Obviously, for the most part, religious discussion of homosexuality is not a rational affair. I know no other topic whose mere mention can make some people lose all perspective, succumb to amygdaloid rage, and go bonkers. The inevitable change of religious beliefs, judgments, and attitudes will be difficult. While the slow process of change goes on, other spiritual leaders—open-minded, questioning, honest, and good willed—need to forge a new vision of the relationship between sexuality and spirituality. Such a vision will provide conservative religionists a coherent and ethical alternative. This they can embrace in good conscience when they finally begin to let go of their sex negativity. To such a vision, this article turns once again. 

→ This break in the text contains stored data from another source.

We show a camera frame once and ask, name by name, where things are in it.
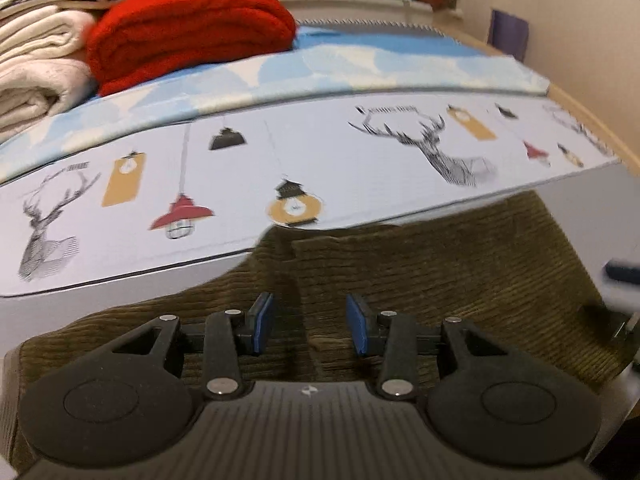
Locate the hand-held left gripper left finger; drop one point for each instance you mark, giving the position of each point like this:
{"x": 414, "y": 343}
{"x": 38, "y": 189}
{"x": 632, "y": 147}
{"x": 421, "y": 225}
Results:
{"x": 263, "y": 321}

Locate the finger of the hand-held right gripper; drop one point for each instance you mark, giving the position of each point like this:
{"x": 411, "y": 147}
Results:
{"x": 622, "y": 270}
{"x": 607, "y": 322}

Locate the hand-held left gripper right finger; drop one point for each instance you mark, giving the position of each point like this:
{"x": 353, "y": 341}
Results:
{"x": 358, "y": 323}

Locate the white deer and lamp bedsheet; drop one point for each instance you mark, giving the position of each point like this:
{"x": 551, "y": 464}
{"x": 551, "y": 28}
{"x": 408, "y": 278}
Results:
{"x": 350, "y": 160}

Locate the blue cloud print blanket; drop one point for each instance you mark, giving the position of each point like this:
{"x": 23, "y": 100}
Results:
{"x": 350, "y": 67}

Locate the grey stitched-edge bed cover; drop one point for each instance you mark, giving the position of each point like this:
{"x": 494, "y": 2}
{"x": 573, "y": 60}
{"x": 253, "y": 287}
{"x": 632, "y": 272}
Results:
{"x": 370, "y": 26}

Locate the folded red towel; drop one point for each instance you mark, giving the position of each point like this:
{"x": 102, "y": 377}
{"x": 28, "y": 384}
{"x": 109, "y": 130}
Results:
{"x": 190, "y": 30}

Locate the cream folded blanket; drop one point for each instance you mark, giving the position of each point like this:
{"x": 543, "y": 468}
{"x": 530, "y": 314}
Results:
{"x": 35, "y": 75}

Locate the wooden bed frame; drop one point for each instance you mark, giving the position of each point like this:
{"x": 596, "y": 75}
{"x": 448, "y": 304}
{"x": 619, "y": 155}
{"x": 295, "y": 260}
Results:
{"x": 595, "y": 120}

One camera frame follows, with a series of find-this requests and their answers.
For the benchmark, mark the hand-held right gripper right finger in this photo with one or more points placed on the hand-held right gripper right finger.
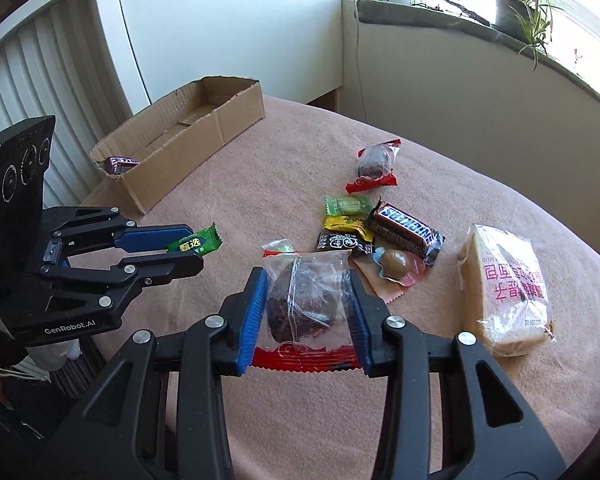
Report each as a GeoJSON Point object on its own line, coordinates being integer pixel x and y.
{"type": "Point", "coordinates": [357, 320]}

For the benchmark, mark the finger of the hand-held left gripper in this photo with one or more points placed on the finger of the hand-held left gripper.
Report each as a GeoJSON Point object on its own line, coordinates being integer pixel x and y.
{"type": "Point", "coordinates": [170, 266]}
{"type": "Point", "coordinates": [150, 237]}

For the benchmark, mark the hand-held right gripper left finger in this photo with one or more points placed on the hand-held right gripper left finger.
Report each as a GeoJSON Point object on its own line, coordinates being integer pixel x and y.
{"type": "Point", "coordinates": [252, 320]}

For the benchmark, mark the dark green candy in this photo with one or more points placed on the dark green candy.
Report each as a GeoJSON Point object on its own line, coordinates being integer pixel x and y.
{"type": "Point", "coordinates": [197, 242]}

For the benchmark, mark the brown cake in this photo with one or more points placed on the brown cake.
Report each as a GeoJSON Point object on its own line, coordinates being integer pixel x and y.
{"type": "Point", "coordinates": [372, 162]}
{"type": "Point", "coordinates": [300, 305]}

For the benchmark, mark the brown cardboard box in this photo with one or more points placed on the brown cardboard box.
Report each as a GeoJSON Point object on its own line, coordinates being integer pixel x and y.
{"type": "Point", "coordinates": [190, 170]}

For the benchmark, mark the brown chocolate bar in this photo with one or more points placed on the brown chocolate bar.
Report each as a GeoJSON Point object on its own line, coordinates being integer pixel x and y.
{"type": "Point", "coordinates": [405, 227]}

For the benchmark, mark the sliced bread packet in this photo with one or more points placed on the sliced bread packet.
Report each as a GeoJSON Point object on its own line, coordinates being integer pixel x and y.
{"type": "Point", "coordinates": [500, 290]}

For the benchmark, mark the tan paper wrapper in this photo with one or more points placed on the tan paper wrapper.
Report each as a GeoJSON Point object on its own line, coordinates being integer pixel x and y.
{"type": "Point", "coordinates": [375, 285]}

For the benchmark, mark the chocolate ball in clear wrapper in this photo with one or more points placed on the chocolate ball in clear wrapper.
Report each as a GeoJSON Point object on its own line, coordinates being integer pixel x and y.
{"type": "Point", "coordinates": [397, 262]}

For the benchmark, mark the small red green candy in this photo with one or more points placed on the small red green candy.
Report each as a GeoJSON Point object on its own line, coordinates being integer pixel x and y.
{"type": "Point", "coordinates": [279, 246]}

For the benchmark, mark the purple wrapped candy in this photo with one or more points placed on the purple wrapped candy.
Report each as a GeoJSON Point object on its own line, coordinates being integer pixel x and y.
{"type": "Point", "coordinates": [120, 163]}

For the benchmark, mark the black wrapped candy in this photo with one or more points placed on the black wrapped candy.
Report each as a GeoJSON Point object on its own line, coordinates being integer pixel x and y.
{"type": "Point", "coordinates": [337, 242]}

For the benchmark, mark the yellow wrapped candy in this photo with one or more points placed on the yellow wrapped candy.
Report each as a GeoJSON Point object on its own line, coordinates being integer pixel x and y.
{"type": "Point", "coordinates": [342, 224]}

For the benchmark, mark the white slatted panel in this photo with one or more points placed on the white slatted panel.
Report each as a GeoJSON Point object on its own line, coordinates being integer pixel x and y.
{"type": "Point", "coordinates": [55, 70]}

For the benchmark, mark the light green wrapped candy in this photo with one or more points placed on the light green wrapped candy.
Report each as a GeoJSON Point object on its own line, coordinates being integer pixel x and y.
{"type": "Point", "coordinates": [345, 206]}

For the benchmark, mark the grey window sill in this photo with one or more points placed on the grey window sill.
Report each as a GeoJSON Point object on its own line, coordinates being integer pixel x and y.
{"type": "Point", "coordinates": [430, 22]}

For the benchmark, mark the potted spider plant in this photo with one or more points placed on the potted spider plant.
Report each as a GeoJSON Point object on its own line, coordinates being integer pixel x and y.
{"type": "Point", "coordinates": [510, 12]}

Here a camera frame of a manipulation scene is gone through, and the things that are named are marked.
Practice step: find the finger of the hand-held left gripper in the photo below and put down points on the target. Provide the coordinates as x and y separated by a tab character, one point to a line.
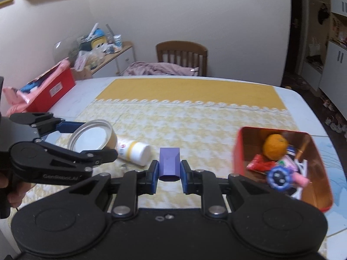
81	155
71	127

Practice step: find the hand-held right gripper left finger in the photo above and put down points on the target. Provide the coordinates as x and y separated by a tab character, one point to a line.
154	177

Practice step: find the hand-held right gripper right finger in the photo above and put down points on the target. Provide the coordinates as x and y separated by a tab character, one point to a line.
185	177

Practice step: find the purple box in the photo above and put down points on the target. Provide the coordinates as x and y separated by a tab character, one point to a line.
169	165

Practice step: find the round gold jar lid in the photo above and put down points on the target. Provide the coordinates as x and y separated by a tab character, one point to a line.
89	138

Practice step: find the red candy wrapper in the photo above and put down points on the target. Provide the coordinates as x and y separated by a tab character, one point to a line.
259	163

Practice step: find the purple blue toy figure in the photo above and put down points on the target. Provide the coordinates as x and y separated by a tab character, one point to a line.
279	178

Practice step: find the small blue label bottle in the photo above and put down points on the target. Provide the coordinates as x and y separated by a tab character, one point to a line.
291	150

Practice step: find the small pink bottle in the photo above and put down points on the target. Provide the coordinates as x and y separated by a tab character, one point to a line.
301	180

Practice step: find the red tin box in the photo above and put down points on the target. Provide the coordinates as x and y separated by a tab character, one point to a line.
311	195

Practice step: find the person's left hand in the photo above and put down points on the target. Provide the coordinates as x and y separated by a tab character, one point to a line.
19	195

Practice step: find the white yellow label bottle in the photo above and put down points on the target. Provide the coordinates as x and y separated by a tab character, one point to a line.
135	153

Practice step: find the metal nail clipper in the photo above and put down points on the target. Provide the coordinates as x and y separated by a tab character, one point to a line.
123	166

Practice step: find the red cardboard box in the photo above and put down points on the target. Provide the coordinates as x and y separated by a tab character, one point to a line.
51	92

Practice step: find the pink cloth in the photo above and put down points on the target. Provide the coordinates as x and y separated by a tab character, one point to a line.
15	97

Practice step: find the yellow patterned tablecloth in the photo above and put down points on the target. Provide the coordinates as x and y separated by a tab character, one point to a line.
189	113

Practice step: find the clear plastic bag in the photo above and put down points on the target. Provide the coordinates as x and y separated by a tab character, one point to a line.
88	59

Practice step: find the wooden side cabinet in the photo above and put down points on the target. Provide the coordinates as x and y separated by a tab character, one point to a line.
124	57

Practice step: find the yellow dark container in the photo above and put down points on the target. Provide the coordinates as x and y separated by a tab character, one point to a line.
97	42

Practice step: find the yellow yarn ball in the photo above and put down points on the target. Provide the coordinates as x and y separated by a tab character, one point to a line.
275	146

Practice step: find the pink blanket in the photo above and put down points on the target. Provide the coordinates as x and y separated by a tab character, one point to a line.
151	69

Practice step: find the wooden chair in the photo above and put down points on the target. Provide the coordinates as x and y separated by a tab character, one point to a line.
181	50

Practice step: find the white floor cabinet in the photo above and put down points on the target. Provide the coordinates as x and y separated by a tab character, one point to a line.
334	67

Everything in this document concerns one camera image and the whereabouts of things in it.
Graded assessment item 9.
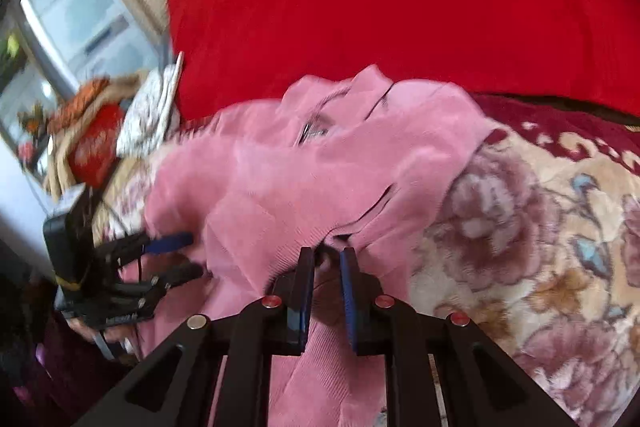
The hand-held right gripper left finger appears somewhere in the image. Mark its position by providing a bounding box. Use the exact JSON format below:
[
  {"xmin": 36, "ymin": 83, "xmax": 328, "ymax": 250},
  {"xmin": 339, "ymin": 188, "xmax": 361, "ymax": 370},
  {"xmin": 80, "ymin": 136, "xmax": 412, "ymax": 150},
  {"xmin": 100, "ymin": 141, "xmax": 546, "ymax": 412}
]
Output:
[{"xmin": 75, "ymin": 247, "xmax": 317, "ymax": 427}]

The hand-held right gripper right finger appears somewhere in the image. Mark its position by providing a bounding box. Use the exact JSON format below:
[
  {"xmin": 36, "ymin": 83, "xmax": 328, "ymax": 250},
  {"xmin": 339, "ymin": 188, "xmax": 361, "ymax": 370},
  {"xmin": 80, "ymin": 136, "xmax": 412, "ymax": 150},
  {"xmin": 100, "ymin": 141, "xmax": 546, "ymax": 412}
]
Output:
[{"xmin": 340, "ymin": 248, "xmax": 577, "ymax": 427}]

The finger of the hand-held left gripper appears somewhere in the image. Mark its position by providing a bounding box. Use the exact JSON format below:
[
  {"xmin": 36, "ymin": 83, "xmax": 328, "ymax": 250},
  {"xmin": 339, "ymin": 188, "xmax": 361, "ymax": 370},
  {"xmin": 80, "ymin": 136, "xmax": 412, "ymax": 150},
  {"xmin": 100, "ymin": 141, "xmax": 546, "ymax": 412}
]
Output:
[
  {"xmin": 117, "ymin": 263, "xmax": 204, "ymax": 304},
  {"xmin": 107, "ymin": 232, "xmax": 195, "ymax": 260}
]

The pink corduroy garment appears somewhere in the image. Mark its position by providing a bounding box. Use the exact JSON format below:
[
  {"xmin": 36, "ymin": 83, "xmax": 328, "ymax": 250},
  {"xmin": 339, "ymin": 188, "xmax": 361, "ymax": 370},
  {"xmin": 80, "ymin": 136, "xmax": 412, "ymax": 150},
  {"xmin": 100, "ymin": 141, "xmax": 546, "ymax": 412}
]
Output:
[{"xmin": 120, "ymin": 64, "xmax": 501, "ymax": 427}]

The red patterned pillow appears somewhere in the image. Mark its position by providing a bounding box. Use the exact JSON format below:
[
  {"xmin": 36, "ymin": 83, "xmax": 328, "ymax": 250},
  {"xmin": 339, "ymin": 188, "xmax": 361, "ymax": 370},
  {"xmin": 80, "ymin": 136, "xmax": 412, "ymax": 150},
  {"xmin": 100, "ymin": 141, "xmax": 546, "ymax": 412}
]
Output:
[{"xmin": 67, "ymin": 103, "xmax": 126, "ymax": 188}]

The white crackle-patterned cloth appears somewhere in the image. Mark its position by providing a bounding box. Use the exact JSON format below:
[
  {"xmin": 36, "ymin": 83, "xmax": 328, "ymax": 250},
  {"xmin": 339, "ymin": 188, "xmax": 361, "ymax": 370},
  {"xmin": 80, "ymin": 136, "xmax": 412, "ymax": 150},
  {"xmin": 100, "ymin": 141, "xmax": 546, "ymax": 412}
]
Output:
[{"xmin": 116, "ymin": 52, "xmax": 186, "ymax": 158}]

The orange patterned cloth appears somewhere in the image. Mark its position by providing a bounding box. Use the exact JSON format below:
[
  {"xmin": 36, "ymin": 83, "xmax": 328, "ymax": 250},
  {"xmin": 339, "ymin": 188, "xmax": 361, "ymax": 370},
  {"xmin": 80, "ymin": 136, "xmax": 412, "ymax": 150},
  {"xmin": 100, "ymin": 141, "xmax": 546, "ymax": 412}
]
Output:
[{"xmin": 47, "ymin": 77, "xmax": 141, "ymax": 134}]

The floral plush blanket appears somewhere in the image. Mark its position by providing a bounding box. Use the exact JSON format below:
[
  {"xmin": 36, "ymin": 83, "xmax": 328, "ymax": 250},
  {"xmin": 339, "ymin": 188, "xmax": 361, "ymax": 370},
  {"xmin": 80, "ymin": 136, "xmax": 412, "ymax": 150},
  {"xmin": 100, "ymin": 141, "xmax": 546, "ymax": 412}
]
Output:
[{"xmin": 92, "ymin": 94, "xmax": 640, "ymax": 427}]

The window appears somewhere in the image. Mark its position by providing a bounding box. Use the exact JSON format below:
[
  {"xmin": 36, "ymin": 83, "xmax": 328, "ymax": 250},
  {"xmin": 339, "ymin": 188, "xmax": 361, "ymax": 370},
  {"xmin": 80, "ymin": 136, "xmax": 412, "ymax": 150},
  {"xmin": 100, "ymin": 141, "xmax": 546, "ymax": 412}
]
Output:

The human as body, psyche, and spirit

In their concern to limit sexual experience, Augustine and Aquinas were correct: Sexual experience does entail a momentary loss of rationality. But with more profound psychological awareness, the wisdom of our age asserts that such a temporary loss might be to the good. The psychoanalytic term that could apply is “regression in the service of the ego.” Sometimes it is useful to experience a break from our too-heady rationalism. Such “regression” allows our mental structures to regroup in a healthier configuration: one step backward for the sake of two steps forward. Just as a needed vacation lets us return to everyday life with a new outlook, so, too, a respite from our over rationalized and over intellectualized pursuits can bring a new sense of wonder to daily living.

To be human is to be ever becoming. Throughout our lives we create ourselves. In the end each of us will be the one and only edition of ourselves. Our becoming depends on a shifting balance in the various facets of our make up. As a pause that gives new life, sex can provide an occasion to shift our inner balance. But what does this shift have to do with spiritual growth?

Religion has traditionally conceived the human being as a combination of body and soul. Similarly, psychology speaks of body and mind. The difference between mind and soul is not worth addressing at this point. Both concepts are sufficiently fuzzy that comparing them would be a wasted effort. Still, this much remains clear: A two-part model of the human being is too simple. There is more going on in inner human experience—soul or mind—than just one thing.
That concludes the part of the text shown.